If a line in the data holds the string "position", list it.

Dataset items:
***

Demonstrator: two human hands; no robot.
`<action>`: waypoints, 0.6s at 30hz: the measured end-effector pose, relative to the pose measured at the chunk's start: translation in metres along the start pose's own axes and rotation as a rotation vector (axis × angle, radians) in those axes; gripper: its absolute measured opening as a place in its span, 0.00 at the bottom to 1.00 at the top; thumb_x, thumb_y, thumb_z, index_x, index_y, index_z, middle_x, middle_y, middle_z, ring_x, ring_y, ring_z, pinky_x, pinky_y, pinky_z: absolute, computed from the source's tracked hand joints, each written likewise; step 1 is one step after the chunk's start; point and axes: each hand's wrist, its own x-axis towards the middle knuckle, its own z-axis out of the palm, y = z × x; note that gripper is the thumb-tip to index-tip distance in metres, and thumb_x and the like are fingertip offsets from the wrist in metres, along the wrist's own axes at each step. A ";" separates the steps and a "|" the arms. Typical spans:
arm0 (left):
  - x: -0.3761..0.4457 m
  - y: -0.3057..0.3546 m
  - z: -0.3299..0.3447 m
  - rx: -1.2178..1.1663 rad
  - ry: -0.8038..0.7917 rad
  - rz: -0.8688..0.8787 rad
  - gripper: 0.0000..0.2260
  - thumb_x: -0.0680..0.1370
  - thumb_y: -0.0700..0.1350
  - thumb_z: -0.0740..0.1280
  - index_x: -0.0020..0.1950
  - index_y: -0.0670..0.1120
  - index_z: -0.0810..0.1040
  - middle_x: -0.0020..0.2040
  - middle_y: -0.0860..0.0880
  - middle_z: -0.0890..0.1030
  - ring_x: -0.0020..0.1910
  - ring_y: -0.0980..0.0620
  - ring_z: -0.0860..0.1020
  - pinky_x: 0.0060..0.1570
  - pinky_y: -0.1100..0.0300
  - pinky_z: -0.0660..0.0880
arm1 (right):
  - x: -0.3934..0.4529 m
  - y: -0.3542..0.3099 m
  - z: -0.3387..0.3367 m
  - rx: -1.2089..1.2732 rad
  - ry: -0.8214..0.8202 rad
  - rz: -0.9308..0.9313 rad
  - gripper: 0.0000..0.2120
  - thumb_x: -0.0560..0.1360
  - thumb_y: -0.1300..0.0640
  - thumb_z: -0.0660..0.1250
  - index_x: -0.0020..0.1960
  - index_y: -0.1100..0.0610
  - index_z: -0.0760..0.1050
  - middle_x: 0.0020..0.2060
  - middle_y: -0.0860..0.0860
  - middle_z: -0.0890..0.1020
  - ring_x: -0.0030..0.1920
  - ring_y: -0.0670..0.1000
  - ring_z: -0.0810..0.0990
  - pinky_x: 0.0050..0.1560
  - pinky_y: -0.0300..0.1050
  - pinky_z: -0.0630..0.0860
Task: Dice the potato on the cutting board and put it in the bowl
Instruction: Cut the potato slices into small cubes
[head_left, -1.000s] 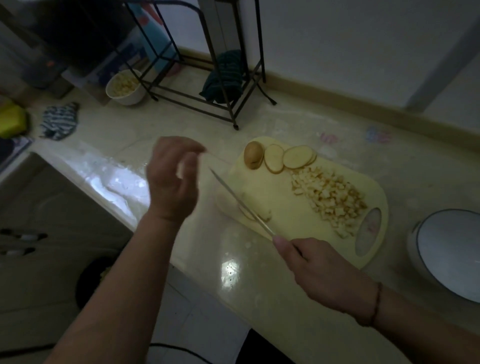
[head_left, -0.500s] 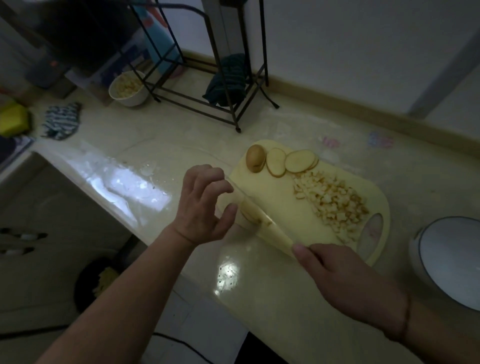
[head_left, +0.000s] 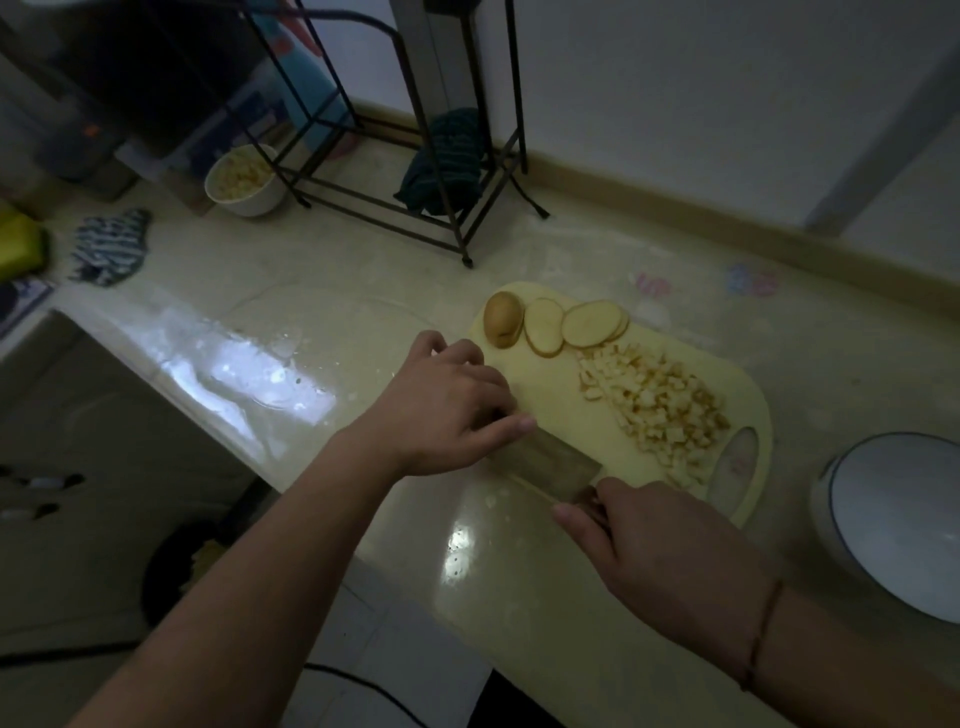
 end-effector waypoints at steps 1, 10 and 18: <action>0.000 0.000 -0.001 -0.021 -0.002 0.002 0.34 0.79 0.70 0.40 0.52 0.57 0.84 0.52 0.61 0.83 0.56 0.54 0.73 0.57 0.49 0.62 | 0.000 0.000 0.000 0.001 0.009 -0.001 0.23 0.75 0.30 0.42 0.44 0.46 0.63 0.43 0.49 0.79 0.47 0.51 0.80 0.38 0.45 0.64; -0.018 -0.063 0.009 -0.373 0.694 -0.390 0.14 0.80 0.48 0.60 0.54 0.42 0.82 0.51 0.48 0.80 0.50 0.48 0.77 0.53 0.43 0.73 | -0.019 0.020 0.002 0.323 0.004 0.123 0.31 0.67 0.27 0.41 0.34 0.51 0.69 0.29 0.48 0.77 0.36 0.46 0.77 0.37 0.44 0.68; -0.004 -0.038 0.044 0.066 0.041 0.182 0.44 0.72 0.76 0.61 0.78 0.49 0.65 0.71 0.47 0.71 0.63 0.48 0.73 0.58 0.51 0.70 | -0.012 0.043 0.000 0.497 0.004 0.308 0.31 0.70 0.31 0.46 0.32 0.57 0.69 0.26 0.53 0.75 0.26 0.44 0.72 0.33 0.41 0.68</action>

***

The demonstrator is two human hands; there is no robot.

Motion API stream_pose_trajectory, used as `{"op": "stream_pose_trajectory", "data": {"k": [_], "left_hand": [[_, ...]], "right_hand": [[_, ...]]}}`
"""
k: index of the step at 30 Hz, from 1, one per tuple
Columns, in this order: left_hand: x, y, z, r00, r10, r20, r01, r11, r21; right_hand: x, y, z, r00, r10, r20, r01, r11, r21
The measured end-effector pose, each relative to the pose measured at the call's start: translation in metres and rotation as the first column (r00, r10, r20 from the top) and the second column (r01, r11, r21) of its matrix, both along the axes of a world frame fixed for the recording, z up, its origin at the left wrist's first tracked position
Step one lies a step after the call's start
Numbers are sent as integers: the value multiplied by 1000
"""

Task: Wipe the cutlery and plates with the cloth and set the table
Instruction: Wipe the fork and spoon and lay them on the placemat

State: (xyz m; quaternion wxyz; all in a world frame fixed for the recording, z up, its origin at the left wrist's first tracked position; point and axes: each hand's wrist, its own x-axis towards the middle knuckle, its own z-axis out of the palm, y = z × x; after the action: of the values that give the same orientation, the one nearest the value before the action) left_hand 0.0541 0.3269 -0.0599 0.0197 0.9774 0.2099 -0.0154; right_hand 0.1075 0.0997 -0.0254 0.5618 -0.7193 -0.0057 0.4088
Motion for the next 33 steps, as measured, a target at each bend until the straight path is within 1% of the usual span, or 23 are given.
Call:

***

### Exercise response
The measured end-effector pose, each relative to the pose measured at the call's start: translation in metres and rotation as the first column (r00, r10, r20 from the top) and the second column (r01, r11, r21) of its matrix, both along the axes of a world frame fixed for the recording, z up, its origin at the left wrist's first tracked position
State: (xyz m; quaternion wxyz; all in a world frame fixed for the recording, z up, its origin at the left wrist's first tracked position; point and axes: each hand's wrist, its own x-axis towards the middle knuckle, its own z-axis out of the palm, y = z × x; after the action: of the values that give the same orientation, the one nearest the value before the action) left_hand 0.0541 0.3269 -0.0599 0.0197 0.9774 0.2099 -0.0154; right_hand 0.1075 0.0997 -0.0254 0.5618 -0.7193 -0.0057 0.4088

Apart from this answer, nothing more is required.